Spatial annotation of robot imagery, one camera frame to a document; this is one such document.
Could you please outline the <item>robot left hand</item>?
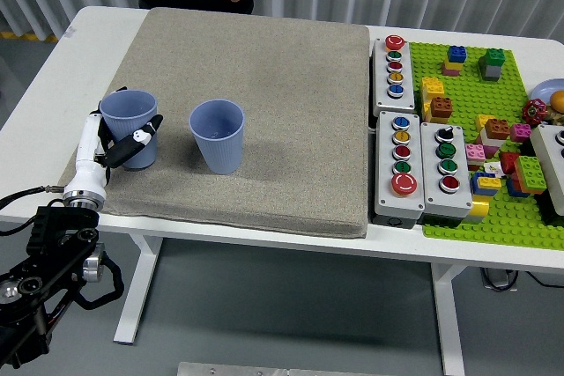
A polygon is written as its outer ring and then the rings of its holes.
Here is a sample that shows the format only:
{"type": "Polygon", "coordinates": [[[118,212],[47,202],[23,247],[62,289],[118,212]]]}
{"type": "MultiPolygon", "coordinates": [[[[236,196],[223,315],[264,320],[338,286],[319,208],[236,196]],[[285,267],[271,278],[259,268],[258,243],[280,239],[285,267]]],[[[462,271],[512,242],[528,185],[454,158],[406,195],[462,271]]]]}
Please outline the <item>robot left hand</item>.
{"type": "Polygon", "coordinates": [[[99,104],[85,121],[78,144],[73,179],[64,187],[63,199],[100,207],[113,168],[144,169],[157,156],[157,130],[163,117],[157,101],[146,92],[127,103],[113,94],[99,104]]]}

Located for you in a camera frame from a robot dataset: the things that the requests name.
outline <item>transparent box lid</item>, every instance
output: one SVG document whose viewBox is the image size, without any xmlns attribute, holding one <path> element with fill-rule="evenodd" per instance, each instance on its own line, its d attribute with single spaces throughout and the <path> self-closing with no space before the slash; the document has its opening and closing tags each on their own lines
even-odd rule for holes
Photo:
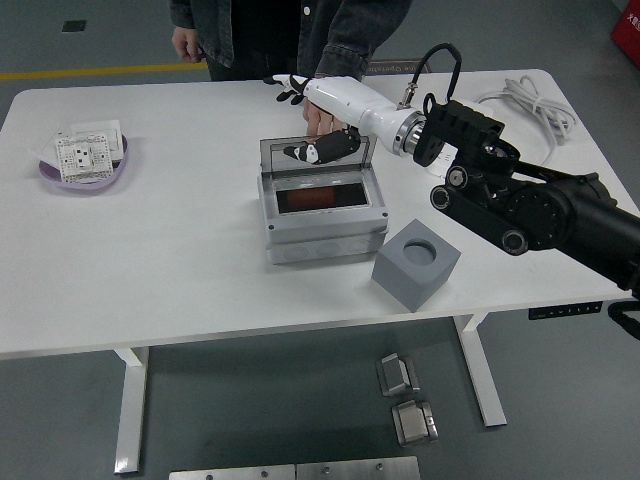
<svg viewBox="0 0 640 480">
<path fill-rule="evenodd" d="M 297 175 L 316 175 L 335 171 L 362 170 L 371 166 L 376 137 L 362 136 L 360 148 L 340 160 L 313 165 L 285 155 L 286 147 L 304 147 L 316 137 L 274 138 L 260 141 L 263 177 L 282 178 Z"/>
</svg>

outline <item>white table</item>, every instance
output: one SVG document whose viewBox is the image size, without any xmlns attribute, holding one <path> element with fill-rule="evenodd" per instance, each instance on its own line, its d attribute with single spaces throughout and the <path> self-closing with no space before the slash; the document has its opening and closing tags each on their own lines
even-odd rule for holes
<svg viewBox="0 0 640 480">
<path fill-rule="evenodd" d="M 463 73 L 455 98 L 545 72 Z M 408 76 L 373 77 L 400 99 Z M 443 101 L 448 74 L 423 76 L 414 99 Z M 0 132 L 0 359 L 113 349 L 127 363 L 116 472 L 135 471 L 148 351 L 144 347 L 452 316 L 486 425 L 506 423 L 477 334 L 490 312 L 626 298 L 557 251 L 511 257 L 429 202 L 441 182 L 378 147 L 376 170 L 391 238 L 414 218 L 462 252 L 448 282 L 409 313 L 371 280 L 374 256 L 274 266 L 261 233 L 259 140 L 304 134 L 300 107 L 261 82 L 30 90 Z M 491 101 L 502 138 L 540 163 L 547 143 L 522 112 Z M 129 140 L 121 177 L 99 194 L 47 184 L 28 153 L 60 124 L 119 119 Z M 619 205 L 638 210 L 582 125 L 550 168 L 597 171 Z"/>
</svg>

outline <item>purple plate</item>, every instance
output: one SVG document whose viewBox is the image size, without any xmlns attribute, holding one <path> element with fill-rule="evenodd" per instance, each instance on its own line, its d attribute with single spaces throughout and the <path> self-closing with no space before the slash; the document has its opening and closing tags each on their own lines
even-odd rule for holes
<svg viewBox="0 0 640 480">
<path fill-rule="evenodd" d="M 122 147 L 124 150 L 124 156 L 122 160 L 113 166 L 113 173 L 109 178 L 99 180 L 93 183 L 67 183 L 62 181 L 60 170 L 56 167 L 49 165 L 47 162 L 40 160 L 39 168 L 40 175 L 42 175 L 47 181 L 61 188 L 69 188 L 72 190 L 99 190 L 108 185 L 111 185 L 120 176 L 120 172 L 124 169 L 124 165 L 127 162 L 127 139 L 122 135 Z"/>
</svg>

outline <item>yellow floor line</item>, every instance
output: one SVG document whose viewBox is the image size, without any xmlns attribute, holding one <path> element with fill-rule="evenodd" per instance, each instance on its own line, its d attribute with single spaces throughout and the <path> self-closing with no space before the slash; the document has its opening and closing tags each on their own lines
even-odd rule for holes
<svg viewBox="0 0 640 480">
<path fill-rule="evenodd" d="M 201 63 L 167 63 L 163 65 L 131 65 L 127 67 L 73 68 L 69 70 L 43 70 L 36 72 L 0 73 L 2 80 L 34 80 L 38 78 L 78 77 L 87 75 L 114 75 L 123 73 L 170 72 L 206 69 Z"/>
</svg>

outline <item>gray cube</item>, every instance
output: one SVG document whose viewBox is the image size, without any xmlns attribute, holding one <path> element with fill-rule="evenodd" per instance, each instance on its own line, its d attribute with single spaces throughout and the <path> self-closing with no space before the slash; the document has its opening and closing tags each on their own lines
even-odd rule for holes
<svg viewBox="0 0 640 480">
<path fill-rule="evenodd" d="M 373 278 L 412 312 L 447 281 L 460 252 L 413 220 L 380 248 Z"/>
</svg>

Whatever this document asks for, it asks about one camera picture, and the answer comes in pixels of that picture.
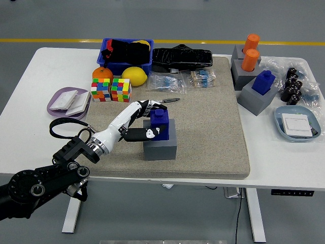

:::

The answer must consist of every line from the entries that holds the string "frame".

» Result for this exercise
Spatial annotation of robot imagery, one camera frame to a document; this is one such document.
Located for you in a camera frame from a robot dataset: the things that the requests name.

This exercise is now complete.